Keep the images out while you set down the data exactly.

[[ COLLECTED DATA, beginning ]]

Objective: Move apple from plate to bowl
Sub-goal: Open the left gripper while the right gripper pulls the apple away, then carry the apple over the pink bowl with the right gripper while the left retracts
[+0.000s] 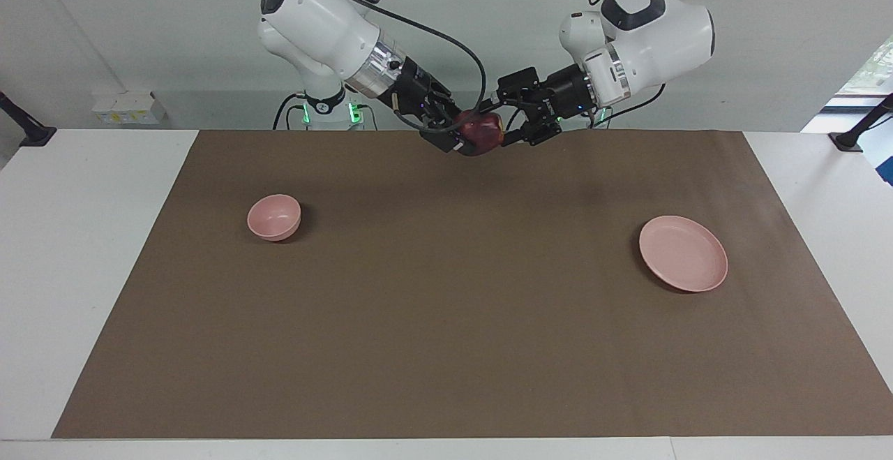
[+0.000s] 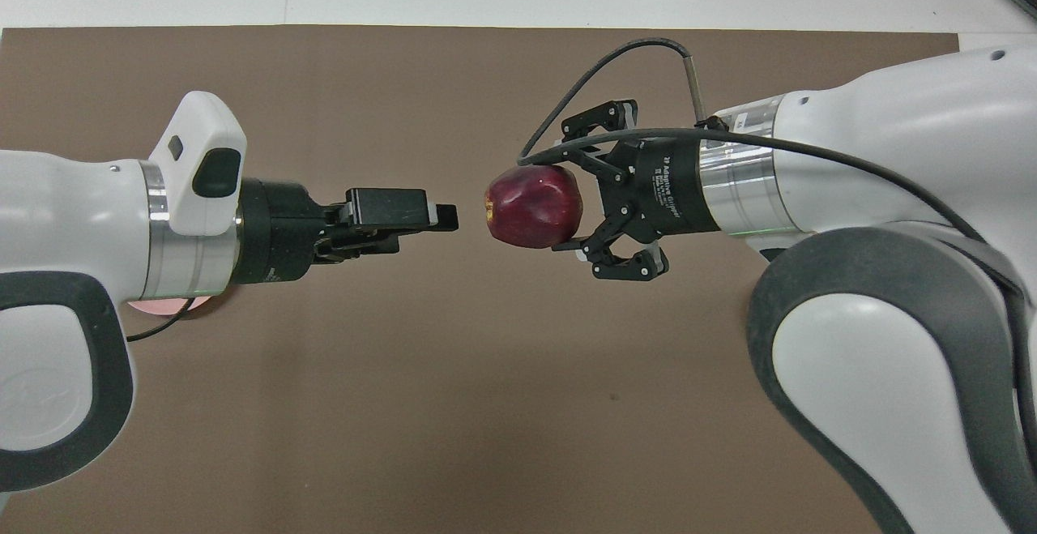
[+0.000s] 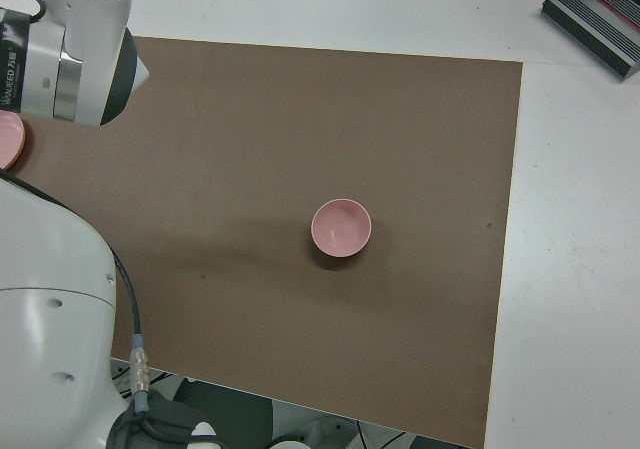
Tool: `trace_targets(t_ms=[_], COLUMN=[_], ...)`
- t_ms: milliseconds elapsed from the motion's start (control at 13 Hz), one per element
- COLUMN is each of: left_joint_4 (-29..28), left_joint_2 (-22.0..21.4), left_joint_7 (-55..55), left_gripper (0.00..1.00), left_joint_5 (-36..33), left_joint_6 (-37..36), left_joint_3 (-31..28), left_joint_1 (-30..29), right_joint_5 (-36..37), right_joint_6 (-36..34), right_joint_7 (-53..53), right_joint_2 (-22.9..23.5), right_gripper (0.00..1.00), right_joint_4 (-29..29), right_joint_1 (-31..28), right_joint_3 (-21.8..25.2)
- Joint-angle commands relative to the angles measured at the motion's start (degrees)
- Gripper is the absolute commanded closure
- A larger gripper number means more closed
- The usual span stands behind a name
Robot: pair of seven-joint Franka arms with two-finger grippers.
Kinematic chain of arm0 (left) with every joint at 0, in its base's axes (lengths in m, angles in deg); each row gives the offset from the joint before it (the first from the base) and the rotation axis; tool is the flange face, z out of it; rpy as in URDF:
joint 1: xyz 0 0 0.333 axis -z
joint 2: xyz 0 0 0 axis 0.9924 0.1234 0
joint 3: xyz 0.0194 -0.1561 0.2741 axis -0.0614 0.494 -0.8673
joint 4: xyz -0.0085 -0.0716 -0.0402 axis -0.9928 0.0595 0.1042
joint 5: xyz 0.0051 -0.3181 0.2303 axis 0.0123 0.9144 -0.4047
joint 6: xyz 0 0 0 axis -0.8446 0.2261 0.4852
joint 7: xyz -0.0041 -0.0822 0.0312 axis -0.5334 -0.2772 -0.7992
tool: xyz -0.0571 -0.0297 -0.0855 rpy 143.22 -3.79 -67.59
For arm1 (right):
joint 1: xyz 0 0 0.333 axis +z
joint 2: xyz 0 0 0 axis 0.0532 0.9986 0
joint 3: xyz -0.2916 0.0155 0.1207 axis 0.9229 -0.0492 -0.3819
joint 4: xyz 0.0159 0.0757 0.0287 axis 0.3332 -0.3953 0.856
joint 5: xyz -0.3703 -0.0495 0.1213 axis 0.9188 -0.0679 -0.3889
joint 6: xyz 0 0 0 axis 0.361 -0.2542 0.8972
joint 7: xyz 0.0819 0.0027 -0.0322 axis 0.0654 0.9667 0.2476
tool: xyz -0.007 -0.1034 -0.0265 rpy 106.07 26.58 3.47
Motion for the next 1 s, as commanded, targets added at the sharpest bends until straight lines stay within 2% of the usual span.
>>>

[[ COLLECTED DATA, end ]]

**YOUR RESPONSE**.
Objective: Move apple from plate to bowl
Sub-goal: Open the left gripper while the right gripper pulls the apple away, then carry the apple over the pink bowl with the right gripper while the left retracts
[+0.000s] 
[+0.000s] 
[+0.000s] 
Tool: `trace_targets(t_ms=[_], COLUMN=[_], ...)`
- t_ms: milliseconds elapsed from the motion's start (control at 13 Hz), one per element
- COLUMN is each of: left_joint_4 (-29..28), left_joint_2 (-22.0..21.4), left_joint_7 (-55..55), left_gripper (0.00..1.00), left_joint_5 (-36..33), left_joint_6 (-37..36), left_joint_3 (-31..28), left_joint_1 (-30..29), right_joint_5 (-36..37), right_joint_6 (-36..34), right_joint_7 (-53..53), right_joint_2 (-22.9..23.5), right_gripper (0.00..1.00), right_joint_4 (-29..29), right_joint_1 (-31..28), right_joint_3 (-21.8..25.2)
- Joint-angle commands relative to the angles measured at the motion's start (degrees)
- Gripper is the absolute commanded closure
- A larger gripper number means more closed
- The usual span stands behind a name
Robot: pair of seven-joint Franka arms with two-finger grippers.
Kinematic chain of arm0 (left) with every joint at 0, in its base's axes (lengths in m, angles in deg); each row gives the offset from the joint before it (the first from the base) and the rotation axis; tool is the flange face, z out of it; rpy as in URDF:
joint 1: xyz 0 0 0.333 axis -z
joint 2: xyz 0 0 0 axis 0.9924 0.1234 0
joint 3: xyz 0.0194 -0.1561 0.2741 axis -0.0614 0.494 -0.8673
joint 4: xyz -0.0085 -0.0716 -0.0402 axis -0.9928 0.0595 0.1042
joint 5: xyz 0.0051 -0.3181 0.2303 axis 0.0123 0.9144 -0.4047
joint 6: xyz 0 0 0 axis -0.8446 0.2261 0.4852
joint 7: xyz -0.0041 -0.0822 0.0312 axis -0.5334 -0.2772 -0.7992
tool: xyz -0.0571 -0.0297 -0.0855 rpy 143.22 -3.79 -67.59
For arm1 (right):
joint 1: xyz 0 0 0.333 axis +z
joint 2: xyz 0 0 0 axis 0.0532 0.9986 0
joint 3: xyz -0.2916 0.0155 0.1207 axis 0.9229 -0.0492 -0.3819
joint 4: xyz 0.0159 0.0757 0.0287 axis 0.3332 -0.3953 0.856
joint 5: xyz -0.3703 -0.0495 0.1213 axis 0.9188 -0.0679 -0.3889
joint 6: xyz 0 0 0 axis 0.361 -0.2542 0.8972
joint 7: xyz 0.0819 0.0027 -0.0322 axis 0.0654 0.9667 0.2476
tool: xyz -0.007 -0.1034 -0.0265 rpy 106.07 26.58 3.47
Motion for the next 1 s, as commanded, targets added at the sharpest bends until straight lines stay within 2% of the usual span.
>>>

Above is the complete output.